Destacó que la creación del Registro Nacional de Deudores Alimentarios, impulsado en el 2023, representa un avance significativo para reducir estas dificultades, ya que este mecanismo establece sanciones administrativas como la restricción para salir del país y la negativa para emitir documentos oficiales, entre ellos pasaportes y licencias de conducir, lo que genera mayor presión para el cumplimiento de la obligación alimentaria.
“Eso va encaminado a que las mujeres batallen menos y que también sea un riesgo inminente para el deudor alimentario, sabiendo que no pagando te va a traer consecuencias, a diferencia de antes que no pagaban y era un tema de decir no puedo, no tengo, no te pago y en eso se respaldaban, ahorita con esto obviamente sí va a repercutir de forma positiva en su mayoría para que las personas que sean deudores alimentarios tengan que pagar esa pensión”.
Detalles sobre la obligación alimentaria en México
Ramírez Galván mencionó que en Estados Unidos la pensión alimenticia se maneja como una obligación frente al Estado, el cual se encarga de pagar al acreedor y posteriormente cobrar al deudor, incluso mediante créditos fiscales, lo que hace más eficiente y efectiva la recaudación.

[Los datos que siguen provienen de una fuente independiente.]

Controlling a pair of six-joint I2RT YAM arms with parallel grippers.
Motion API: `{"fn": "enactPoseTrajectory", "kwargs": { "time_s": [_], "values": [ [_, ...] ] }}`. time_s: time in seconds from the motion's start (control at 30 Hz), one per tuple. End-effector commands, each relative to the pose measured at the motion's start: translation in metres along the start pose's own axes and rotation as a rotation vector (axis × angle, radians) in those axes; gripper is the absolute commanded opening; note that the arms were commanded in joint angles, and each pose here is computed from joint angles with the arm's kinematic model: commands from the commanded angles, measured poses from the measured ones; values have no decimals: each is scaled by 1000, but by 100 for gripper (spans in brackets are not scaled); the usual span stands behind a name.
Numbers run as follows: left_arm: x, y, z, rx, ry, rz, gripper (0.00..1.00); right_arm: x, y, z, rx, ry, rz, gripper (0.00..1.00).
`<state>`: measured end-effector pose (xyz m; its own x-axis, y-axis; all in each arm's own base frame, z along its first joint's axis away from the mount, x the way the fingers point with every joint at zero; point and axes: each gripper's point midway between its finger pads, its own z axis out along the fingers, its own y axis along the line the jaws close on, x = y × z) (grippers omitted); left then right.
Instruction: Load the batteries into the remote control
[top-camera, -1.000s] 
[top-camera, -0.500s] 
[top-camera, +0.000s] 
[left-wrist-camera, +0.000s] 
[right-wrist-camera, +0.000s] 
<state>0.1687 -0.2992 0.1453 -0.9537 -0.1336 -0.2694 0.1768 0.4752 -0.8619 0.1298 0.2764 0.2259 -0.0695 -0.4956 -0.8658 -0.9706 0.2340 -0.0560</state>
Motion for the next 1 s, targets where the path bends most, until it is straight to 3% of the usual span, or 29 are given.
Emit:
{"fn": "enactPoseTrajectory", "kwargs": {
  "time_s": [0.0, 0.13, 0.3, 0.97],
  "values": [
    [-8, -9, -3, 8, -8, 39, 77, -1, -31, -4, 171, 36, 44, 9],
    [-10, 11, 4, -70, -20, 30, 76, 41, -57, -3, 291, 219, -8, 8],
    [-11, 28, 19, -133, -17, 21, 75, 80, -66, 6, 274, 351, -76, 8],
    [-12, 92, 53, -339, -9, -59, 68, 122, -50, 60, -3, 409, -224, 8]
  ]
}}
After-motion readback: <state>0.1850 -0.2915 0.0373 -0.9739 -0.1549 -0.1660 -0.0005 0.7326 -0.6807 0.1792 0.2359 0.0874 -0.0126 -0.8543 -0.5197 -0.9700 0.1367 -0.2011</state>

“En Estados Unidos las pensiones alimenticias es una obligación para con el estado, el estado se hace cargo de pagar esa pensión alimenticia y el deudor le tiene que pagar al estado, allá honestamente no se batalla porque dicen yo le cobro al estado yo no tengo que andarlo buscando para que me pague, no le pagas te crean créditos fiscales o sea allá son muy determinantes a la hora de cobrar ese tipo de cuestiones”, destacó.
El abogado consideró que el tema de las pensiones alimenticias representa un porcentaje importante de la carga laboral en los juzgados, debido a la necesidad de realizar estudios psicológicos y socioeconómicos, así como diversas diligencias para garantizar resoluciones justas y recalcó que cualquier reforma o criterio judicial debe mantener como eje central la protección del interés superior de niñas, niños y adolescentes, al tratarse de un asunto de alto impacto social.